Die Sache wird kein Segen sein, werte Damen und Herren. Denn der von der Erinnerung an sein Weglegen entlastete Mensch verliert eine weitere Notwendigkeit zu denken. Ja, Denken wird überhaupt bald gänzlich aus der Mode kommen. Wozu ist es eigentlich gut? Wir werden die Maschinen zunehmend für uns denken lassen. Dieser Prozess hat längst begonnen.

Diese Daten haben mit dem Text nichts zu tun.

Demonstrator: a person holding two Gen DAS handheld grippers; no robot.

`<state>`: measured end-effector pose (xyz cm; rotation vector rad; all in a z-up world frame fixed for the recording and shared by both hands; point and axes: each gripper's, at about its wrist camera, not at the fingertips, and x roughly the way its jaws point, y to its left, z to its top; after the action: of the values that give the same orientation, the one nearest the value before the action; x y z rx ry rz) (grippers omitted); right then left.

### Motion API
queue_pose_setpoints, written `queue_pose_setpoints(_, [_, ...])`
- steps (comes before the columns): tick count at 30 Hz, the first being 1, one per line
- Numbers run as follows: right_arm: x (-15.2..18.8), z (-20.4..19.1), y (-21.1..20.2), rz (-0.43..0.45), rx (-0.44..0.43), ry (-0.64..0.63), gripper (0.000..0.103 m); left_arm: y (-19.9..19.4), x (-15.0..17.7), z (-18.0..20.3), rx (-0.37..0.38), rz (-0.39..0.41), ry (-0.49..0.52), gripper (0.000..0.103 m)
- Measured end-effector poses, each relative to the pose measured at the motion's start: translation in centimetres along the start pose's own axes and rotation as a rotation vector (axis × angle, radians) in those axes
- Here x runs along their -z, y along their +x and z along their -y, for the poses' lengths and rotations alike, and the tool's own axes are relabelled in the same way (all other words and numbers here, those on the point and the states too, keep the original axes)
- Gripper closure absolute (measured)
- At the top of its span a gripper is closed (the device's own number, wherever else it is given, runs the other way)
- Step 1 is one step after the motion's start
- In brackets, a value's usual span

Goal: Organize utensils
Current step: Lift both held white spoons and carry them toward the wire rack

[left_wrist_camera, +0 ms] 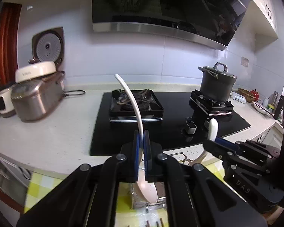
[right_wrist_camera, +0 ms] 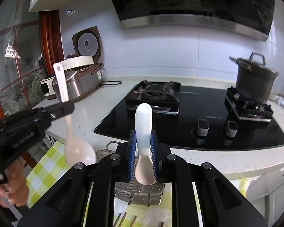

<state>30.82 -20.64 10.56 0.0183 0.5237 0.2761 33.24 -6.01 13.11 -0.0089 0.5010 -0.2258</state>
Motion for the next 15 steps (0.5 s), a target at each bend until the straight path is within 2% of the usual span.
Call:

Was tritt an die Stelle des Denkens? Das Denken wird ersetzt durch Verzweifeln. Wir sitzen verzweifelt vor dem Rechner, weil ein Programm nicht funktioniert, verzweifelt versuchen wir die Hot-Line einer Telefongesellschaft zu erreichen, verzweifelt warten wir auf einen Techniker und gänzlich verzweifelt schauen wir auf die Anzeigentafel, wenn ein Zug mit 50 Minuten Verspätung angegeben wird. Das GPS-System im Auto versagt. Was geschieht? Der Fahrer verzweifelt. Und mühsam ächzend greift er nach der Karte, die so unhandlich aufzuschlagen ist, wo ein Weg mit den Augen herausgepiddelt werden muss, ach, man kann es schon gar nicht mehr, das ist ja wie zu Fuß gehen auf der Autobahn.
Mit den Generationen wird sich die Dauerverzweiflung in den Physiognomien niederschlagen. Die Augen rücken zusammen und die Augenbrauen hängen es tritt auf: der DAM, das ist: der Dämlichste Anzunehmende Mensch, dem es noch nicht einmal vergönnt ist, einen Schnubbel zu verlegen. Er hat jederzeit alles an der Backe. Denn in ihrer höchsten Perfektion werden die Dinge den entmündigten Menschen herbeizitieren und ihn zu Handhabungen und Aktionen auffordern, weil es gut für ihn ist.
Ich danke Ihnen, dass Sie sich die Zeit genommen haben.